DDSP's RnnFcDecoder runs independent FC stacks per conditioning input, concatenates, then runs an RNN
The default decoder in DDSP autoencoders is RnnFcDecoder: for each input conditioning signal (loudness, f0, latent z), it applies a separate fully-connected stack (typically 3 layers of 512 units with layer normalization). The outputs are concatenated and fed to a GRU (or LSTM). The RNN output is concatenated again with the original stack outputs, passed through another FC stack, and split into synthesizer parameters (amplitudes and harmonic_distribution). The independent FC stacks allow each conditioning variable to be pre-processed into a shared embedding space before temporal modeling.

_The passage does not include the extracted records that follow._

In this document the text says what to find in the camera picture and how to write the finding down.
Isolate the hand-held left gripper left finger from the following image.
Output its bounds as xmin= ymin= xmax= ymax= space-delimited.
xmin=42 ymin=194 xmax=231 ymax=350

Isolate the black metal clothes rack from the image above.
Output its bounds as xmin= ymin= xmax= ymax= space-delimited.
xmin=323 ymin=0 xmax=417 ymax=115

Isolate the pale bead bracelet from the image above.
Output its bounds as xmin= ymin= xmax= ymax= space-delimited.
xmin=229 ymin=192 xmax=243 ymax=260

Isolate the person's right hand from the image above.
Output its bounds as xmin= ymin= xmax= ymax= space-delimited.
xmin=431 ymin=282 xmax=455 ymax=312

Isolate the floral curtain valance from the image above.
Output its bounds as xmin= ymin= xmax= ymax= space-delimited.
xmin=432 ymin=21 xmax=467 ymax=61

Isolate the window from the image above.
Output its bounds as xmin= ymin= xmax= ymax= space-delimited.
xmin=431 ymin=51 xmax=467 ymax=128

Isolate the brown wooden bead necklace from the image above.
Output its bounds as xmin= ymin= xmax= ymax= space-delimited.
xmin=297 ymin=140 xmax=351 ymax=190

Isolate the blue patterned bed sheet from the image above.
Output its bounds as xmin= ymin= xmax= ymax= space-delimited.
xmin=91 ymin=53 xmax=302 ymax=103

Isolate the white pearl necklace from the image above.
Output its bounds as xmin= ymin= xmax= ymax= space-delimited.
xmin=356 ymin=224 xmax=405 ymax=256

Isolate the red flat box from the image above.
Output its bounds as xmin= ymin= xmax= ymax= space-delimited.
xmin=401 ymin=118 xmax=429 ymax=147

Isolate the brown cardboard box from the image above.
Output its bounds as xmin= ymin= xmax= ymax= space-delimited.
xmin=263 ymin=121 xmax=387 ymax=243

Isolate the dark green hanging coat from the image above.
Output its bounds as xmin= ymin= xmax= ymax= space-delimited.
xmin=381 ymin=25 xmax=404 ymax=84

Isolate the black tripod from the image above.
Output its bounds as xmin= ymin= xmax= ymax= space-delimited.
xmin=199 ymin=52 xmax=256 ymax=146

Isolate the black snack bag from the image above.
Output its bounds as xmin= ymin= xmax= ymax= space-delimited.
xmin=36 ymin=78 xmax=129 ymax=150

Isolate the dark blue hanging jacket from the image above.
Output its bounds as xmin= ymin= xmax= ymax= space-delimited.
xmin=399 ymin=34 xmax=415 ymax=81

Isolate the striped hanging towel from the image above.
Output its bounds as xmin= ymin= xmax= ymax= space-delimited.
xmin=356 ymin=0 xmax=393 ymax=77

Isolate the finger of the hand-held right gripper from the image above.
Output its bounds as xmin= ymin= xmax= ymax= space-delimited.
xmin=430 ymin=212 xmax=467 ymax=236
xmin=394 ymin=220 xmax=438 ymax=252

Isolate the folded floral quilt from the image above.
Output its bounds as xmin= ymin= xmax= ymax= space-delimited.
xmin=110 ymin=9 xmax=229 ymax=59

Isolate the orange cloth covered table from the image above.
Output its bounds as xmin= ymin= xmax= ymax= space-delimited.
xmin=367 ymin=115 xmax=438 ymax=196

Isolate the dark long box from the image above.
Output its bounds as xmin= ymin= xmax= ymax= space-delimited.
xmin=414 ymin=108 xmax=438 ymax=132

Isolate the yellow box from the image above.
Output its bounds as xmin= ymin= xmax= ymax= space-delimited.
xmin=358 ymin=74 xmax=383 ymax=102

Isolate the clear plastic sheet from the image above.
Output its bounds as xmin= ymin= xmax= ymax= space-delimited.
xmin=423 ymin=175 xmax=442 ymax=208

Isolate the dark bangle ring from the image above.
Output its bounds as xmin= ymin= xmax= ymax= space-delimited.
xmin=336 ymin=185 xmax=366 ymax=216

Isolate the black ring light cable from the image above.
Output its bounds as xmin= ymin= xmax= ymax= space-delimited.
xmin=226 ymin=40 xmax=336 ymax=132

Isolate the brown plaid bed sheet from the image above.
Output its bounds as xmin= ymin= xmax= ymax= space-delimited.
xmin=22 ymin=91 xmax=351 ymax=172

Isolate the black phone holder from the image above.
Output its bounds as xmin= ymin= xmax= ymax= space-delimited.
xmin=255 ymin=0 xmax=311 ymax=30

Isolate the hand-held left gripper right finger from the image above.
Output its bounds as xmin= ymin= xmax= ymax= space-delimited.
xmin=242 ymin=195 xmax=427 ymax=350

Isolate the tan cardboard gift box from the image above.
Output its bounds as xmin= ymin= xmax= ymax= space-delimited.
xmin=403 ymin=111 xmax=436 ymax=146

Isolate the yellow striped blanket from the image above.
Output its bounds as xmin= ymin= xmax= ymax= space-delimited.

The final split is configured via output_splits, e.g., (('amps', 1), ('harmonic_distribution', 40)).
Examples
decoder = ddsp.training.decoders.RnnFcDecoder(
rnn_channels=512,
rnn_type='gru',
ch=512,
layers_per_stack=3,
input_keys=('ld_scaled', 'f0_scaled', 'z'),
output_splits=(('amps', 1), ('harmonic_distribution', 40)))
Assessment
Why does RnnFcDecoder process each conditioning input (loudness, f0, z) through separate FC stacks rather than concatenating them immediately? What temporal information does the GRU provide that FC layers cannot?